Work to complete: All lines holding the string "orange" should be copied from the data below.

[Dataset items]

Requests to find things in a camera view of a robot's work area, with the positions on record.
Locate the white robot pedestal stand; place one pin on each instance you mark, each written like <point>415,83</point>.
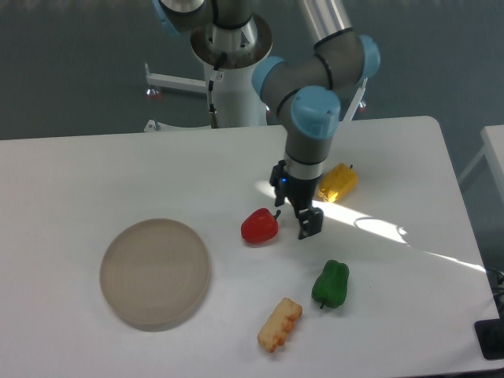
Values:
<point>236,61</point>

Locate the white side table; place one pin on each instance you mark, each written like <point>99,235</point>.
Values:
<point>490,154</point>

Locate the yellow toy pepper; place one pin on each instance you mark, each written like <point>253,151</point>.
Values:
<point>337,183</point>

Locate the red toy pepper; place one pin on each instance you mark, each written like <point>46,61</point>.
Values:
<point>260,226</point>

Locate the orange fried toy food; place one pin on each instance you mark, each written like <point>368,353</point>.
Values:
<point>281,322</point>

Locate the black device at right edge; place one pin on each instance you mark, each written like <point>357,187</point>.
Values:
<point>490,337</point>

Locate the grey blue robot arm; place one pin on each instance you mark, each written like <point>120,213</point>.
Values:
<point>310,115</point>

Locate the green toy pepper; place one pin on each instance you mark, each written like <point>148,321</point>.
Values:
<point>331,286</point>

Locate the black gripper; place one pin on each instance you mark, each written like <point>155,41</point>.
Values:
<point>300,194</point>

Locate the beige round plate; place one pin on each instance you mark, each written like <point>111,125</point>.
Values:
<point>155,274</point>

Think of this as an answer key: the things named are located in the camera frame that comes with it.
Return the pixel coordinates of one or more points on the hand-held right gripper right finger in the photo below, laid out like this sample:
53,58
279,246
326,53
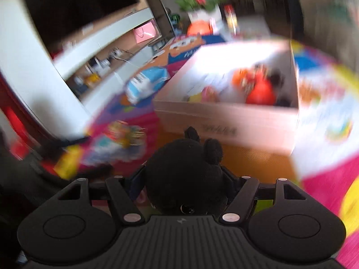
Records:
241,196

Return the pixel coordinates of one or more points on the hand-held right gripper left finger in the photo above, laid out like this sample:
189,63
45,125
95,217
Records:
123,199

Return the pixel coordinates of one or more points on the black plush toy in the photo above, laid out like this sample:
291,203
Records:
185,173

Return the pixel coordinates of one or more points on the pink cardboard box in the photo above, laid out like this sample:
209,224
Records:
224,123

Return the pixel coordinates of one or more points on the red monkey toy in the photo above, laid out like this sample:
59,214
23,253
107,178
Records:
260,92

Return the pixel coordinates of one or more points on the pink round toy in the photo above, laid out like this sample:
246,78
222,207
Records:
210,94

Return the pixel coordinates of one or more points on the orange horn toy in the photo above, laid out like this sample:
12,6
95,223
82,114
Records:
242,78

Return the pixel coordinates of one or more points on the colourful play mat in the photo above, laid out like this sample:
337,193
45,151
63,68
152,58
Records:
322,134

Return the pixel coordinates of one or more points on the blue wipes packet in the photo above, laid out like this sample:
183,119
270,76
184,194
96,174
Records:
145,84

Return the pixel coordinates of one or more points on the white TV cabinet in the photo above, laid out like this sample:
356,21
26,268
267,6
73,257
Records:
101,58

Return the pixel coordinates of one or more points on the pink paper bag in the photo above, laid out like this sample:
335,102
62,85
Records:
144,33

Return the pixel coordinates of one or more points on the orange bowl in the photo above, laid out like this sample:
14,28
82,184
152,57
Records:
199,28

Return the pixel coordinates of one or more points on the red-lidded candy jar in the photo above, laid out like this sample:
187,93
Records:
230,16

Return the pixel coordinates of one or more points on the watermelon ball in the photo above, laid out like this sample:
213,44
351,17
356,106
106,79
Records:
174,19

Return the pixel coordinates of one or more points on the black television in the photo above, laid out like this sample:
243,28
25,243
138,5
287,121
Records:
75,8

Answer area:
Locate the orange fried toy food; place one pin on each instance you mark, each written like <point>368,353</point>.
Return the pixel coordinates of one or more points on the orange horn toy in the photo above, laid out like this sample:
Return the pixel coordinates of one or more points on the orange bowl in the photo above, laid out like this sample:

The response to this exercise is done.